Should we allow more identifiers instead of having @name? #21

tlively · 2023-08-31T16:41:15Z

The utility of the @name annotation comes from being able to use more than the restricted set of ASCII characters allowed in the identifiers already present in the text format. But it's kind of awkward to have both an identifier and a name annotation in the text format when only one can appear in the binary name section. The status quo where you can have arbitrary strings in the name section but cannot represent them as identifiers is also awkward. Neither allow full bidirectional round-tripping of identifiers and names.

I propose that instead of adding a @name annotation, we expand the grammar for identifiers to allow arbitrary strings. With the extended name section proposal, this would allow full bidirectional round tripping of identifiers/names.

The specific grammar for identifiers could be:

id ::= '$' idchar+ | '$' string

There would be no ambiguity in this grammar because strings always start with ", which is not included in idchar.

If this is the direction we decide to go in, I would suggest that the extension of the grammar be part of the extended name section proposal. cc @ashleynh

The text was updated successfully, but these errors were encountered:

yuri91 · 2023-09-01T08:56:26Z

Just thinking out loud about the implementation of this in the new custom section support in the interpreter:

We can still use the current custom section handler for the name section, and for text parsing, instead of getting the names from @name annotations, get them from the identifiers in the text.

It is a bit annoying that the AST does not keep the names, so they need to be re-parsed from text, but it's doable.

rossberg · 2023-09-06T15:09:34Z

This seems fine, as long as there is no expectation that we are getting into any of the Unicode messes surrounding normalisation etc., i.e., for determining id equality, we are comparing just raw code points (which may or may not be what users might expect).

rossberg · 2023-09-06T15:39:40Z

PS: Also, a reminder that Unicode spoofing has become a real security concern. Allowing completely arbitrary Unicode strings in something as central and sensitive as identifiers is elevating that risk. It's hard to predict how relevant that is for Wasm, but I could imagine security-sensitive hand-written Wasm in the future, which makes me feel uncomfortable about this.

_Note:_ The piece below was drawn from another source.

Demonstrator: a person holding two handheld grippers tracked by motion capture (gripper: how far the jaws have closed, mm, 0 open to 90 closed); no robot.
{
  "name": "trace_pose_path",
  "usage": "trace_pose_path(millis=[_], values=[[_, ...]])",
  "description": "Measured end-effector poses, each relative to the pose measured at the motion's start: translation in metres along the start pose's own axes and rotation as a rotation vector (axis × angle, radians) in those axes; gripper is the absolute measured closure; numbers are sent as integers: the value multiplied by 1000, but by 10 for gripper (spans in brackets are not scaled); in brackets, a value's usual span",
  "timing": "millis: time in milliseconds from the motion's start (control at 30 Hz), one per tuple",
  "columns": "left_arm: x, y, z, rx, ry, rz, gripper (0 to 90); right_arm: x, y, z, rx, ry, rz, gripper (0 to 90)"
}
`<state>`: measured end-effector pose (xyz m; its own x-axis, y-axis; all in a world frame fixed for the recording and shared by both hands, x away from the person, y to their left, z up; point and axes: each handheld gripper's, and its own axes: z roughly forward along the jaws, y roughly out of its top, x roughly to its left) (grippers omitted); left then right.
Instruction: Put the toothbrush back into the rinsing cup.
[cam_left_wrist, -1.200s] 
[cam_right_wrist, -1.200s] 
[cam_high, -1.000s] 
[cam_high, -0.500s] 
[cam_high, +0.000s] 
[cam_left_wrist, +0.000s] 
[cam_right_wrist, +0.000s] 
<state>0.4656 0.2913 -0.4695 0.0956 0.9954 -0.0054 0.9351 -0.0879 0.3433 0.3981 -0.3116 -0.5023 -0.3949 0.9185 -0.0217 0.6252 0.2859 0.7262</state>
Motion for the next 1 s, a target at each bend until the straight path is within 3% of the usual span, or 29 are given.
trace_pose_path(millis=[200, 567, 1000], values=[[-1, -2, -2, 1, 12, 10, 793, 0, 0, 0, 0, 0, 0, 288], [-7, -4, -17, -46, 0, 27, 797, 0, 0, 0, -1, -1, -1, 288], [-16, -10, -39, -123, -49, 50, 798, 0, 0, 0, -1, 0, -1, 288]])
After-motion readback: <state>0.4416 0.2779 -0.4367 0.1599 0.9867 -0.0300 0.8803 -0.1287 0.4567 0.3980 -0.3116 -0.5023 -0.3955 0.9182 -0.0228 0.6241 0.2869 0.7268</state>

Perhaps we should try to get the opinion of some knowledgeable security experts?

dzfrias · 2023-09-19T22:19:24Z

Just to jump into this, I've been working on an implementation of the @name annotation at WebAssembly/wabt#2297, and I think this new syntax is a good idea from both a grammar standpoint and I believe is just more intuitive in general.

Having a "binary-specific" name (from the @name annotation) detached from the actual identifier posed a few of questions while I was been working on the implementation:

Should @name be valid when there's no corresponding $name when writing an identifier for a function, for example? I'd assume not, or else the grammar would have to change to support @name as a substitute for $name
When writing names from the binary format to the text format (maybe an identifier that has spaces in it), how should it be represented in the $name form if both $name and @name are required?

Given these problems, I don't think @name helps very much when trying to roundtrip invalid names. I think the $"name" syntax is a much better idea, both for implementing a tool like wasm2wat and wat2wasm and for when writing WAT files in general.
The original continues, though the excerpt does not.